For a very very long period of my life, I believed I was cursed with a disease to carry around with me. I had chronic back pain as a 19 year old, and in all honesty there was no sort of light at the end of the tunnel for me. I shit you not, it felt like I was walking around with a weird shade of gray filter over anything and everything. Life was dull, all I wanted back was my health, I couldn’t do any of the things I loved, and every slow movement had to be methodical and slow just to make sure I didn’t tweak my back. I had “old man-back syndrome”.

It was hell, and I wish I knew now what I didn’t back then. All I had to do was lock in, eat right, avoid bad habits like drinking, undersleeping, and vaping/smoking, and I would have been just fine. But for some reason I thought all of those guilty pleasures were more important and more profitable (“fun” wise if you will) than anything I would ever do in my life. And I didn’t even partake in majority of them as much as some of the other colleagues and friends I went to school with or knew. I already had one foot out, but I just couldn’t commit to fully focusing on health.

But it is more than that, not only did I not commit to fully focusing on health. Rather, I didn’t have the education and knowledge of what was to come if I did. Truth be told, I did not believe I could improve my life. I did not believe in a brighter future for my body and mind. None of that was a possibility, so when I constantly heard that voice in the back of my head telling me to fully lock into this focus. The only thing I could think of was that there was no way trading what “fun” I have now for that would be worth it. I had no knowledge of what brighter days could come.

I’ll keep this one short so I don’t go too far down a rabbit hole. But I promise you that living life with disease and in poor health is holding you back from SO many things. It holds you back from pursuing some of the greatest feats that your body could accomplish. It holds you back from the pure clarity of mind you have when your body isn’t constantly in pain, your brain isn’t in a foggy dreamland from lack of sleep, you begin to have a reason to get up in the morning, and you start to align yourself with what you are meant to do in life. Or at least, that is what has come from that change in my life.

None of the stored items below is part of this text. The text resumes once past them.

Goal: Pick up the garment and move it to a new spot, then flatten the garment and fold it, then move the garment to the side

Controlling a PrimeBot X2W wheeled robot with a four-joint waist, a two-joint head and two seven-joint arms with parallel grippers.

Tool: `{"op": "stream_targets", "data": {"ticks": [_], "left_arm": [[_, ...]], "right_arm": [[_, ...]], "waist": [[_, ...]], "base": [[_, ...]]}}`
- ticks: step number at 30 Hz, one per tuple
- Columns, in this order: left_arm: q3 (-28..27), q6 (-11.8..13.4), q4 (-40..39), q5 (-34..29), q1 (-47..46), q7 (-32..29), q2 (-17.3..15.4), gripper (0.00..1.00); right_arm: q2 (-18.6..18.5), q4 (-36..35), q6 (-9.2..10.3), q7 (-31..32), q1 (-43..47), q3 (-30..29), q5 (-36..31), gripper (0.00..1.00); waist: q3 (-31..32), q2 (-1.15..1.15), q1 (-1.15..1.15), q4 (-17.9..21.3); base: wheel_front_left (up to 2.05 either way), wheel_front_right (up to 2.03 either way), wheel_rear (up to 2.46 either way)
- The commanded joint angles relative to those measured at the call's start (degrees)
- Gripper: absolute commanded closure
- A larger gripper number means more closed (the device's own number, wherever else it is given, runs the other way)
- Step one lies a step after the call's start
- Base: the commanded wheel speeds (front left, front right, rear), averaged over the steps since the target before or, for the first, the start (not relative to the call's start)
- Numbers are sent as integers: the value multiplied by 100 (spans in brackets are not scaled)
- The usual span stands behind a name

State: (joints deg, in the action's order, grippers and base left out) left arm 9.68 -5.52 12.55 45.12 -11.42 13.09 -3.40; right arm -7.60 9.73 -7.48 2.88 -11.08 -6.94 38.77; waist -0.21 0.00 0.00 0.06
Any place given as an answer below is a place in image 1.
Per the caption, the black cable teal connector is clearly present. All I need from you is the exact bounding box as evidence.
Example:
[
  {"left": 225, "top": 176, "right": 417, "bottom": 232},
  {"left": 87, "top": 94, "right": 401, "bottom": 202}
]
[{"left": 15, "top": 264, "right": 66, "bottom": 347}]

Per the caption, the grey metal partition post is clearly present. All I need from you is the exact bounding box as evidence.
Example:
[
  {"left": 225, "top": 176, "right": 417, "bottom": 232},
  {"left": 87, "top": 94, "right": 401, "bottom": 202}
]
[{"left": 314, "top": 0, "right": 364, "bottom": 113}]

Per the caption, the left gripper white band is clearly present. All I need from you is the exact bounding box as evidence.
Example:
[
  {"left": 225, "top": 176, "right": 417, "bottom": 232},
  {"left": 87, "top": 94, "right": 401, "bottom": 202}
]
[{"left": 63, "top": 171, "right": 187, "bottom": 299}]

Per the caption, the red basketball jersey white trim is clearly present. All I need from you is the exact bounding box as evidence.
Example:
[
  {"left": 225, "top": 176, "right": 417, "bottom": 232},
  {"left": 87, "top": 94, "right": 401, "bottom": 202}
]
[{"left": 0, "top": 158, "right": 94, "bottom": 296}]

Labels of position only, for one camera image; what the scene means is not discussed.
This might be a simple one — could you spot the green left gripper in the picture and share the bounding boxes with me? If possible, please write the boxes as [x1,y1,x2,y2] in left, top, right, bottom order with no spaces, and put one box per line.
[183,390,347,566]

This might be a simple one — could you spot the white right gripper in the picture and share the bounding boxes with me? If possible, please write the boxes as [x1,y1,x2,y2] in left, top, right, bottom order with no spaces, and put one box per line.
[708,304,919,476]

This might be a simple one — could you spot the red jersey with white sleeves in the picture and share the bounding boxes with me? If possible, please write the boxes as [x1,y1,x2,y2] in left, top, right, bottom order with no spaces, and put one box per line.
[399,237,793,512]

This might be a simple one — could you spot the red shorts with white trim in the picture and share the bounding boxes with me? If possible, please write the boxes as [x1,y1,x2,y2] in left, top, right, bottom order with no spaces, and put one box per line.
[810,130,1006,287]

Life is all about perspective in my opinion, and if you are only exposed to a certain amount of perspectives - then you will live a life boxed into one mindset. Maybe that is good for your situation, as you have a strong core group of people that support you and do what is best for you. But maybe you have a group of people who don't, and maybe they don’t even know what is best for you. This goes the same with doctors, teachers, colleagues, friends, and family. Sometimes doctors get it wrong, sometimes friends give you advice based on their lives, not yours, and sometimes your colleagues are more in it for themselves than they are for you. All things to equally consider. If you don’t surround yourself with people who do take care of themselves, then the likelihood of you doing that as well is undoubtedly high.

Nonetheless, the brain is directly affected by the body and vice versa. The stronger you have your body, the stronger the brain, and the more you that you can experience. If you have felt like you are less of yourself, falling behind in general in life, and just confused about what path to take next. Lock in on your fitness goals for a while, lock in the sleep, lock in the workouts, lock in the nutrition, and watch that gray filter lift from your view.

Because remember, life is way too damn short to live with disease!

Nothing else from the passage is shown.